◆ YOUR ASSIGNMENT: Return every line below exactly, without dropping any.

[AVAILABLE DATA Boundary: Start]

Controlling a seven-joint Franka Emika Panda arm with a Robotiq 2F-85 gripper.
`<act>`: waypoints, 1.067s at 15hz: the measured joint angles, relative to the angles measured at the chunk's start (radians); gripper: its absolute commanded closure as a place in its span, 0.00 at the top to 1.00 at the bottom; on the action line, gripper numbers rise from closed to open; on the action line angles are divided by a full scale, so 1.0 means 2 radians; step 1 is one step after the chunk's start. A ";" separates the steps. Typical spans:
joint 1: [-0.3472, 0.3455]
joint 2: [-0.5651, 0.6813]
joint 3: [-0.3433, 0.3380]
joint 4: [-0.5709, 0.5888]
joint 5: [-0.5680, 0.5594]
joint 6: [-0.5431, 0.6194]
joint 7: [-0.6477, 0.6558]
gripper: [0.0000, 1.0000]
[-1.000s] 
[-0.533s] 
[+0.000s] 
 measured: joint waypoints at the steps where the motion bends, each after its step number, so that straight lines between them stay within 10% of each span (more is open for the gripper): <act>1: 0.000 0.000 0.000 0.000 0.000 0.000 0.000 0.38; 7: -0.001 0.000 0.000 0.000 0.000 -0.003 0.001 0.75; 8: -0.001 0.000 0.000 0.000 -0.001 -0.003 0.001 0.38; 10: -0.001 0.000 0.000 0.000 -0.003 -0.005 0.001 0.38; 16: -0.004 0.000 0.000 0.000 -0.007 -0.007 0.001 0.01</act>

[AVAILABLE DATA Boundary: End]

◆ ANSWER:
Controlling a seven-joint Franka Emika Panda arm with a Robotiq 2F-85 gripper.
`<act>`: waypoints, 1.067s at 15hz: the measured joint angles, relative to the angles measured at the chunk's start (radians); gripper: its absolute commanded closure as a place in its span, 0.00 at the top to 1.00 at the bottom; on the action line, gripper numbers rise from closed to open; on the action line angles are divided by a full scale, so 1.0 means 2 radians; step 1 is one step after the chunk's start. A ";" separates the steps. Typical spans:
joint 1: [-0.3472, 0.3455]
joint 2: [-0.5651, 0.6813]
joint 3: [-0.3433, 0.3380]
joint 4: [-0.5709, 0.5888]
joint 5: [-0.5680, 0.5594]
joint 6: [-0.5431, 0.6194]
joint 7: [-0.6477, 0.6558]
gripper: [0.0000, 1.0000]
[-1.000s] 
[-0.533s] 
[+0.000s] 
 measured: joint waypoints at the steps where the motion bends, each after its step number, so that straight lines between them stay within 10% of each span (more is open for the gripper): <act>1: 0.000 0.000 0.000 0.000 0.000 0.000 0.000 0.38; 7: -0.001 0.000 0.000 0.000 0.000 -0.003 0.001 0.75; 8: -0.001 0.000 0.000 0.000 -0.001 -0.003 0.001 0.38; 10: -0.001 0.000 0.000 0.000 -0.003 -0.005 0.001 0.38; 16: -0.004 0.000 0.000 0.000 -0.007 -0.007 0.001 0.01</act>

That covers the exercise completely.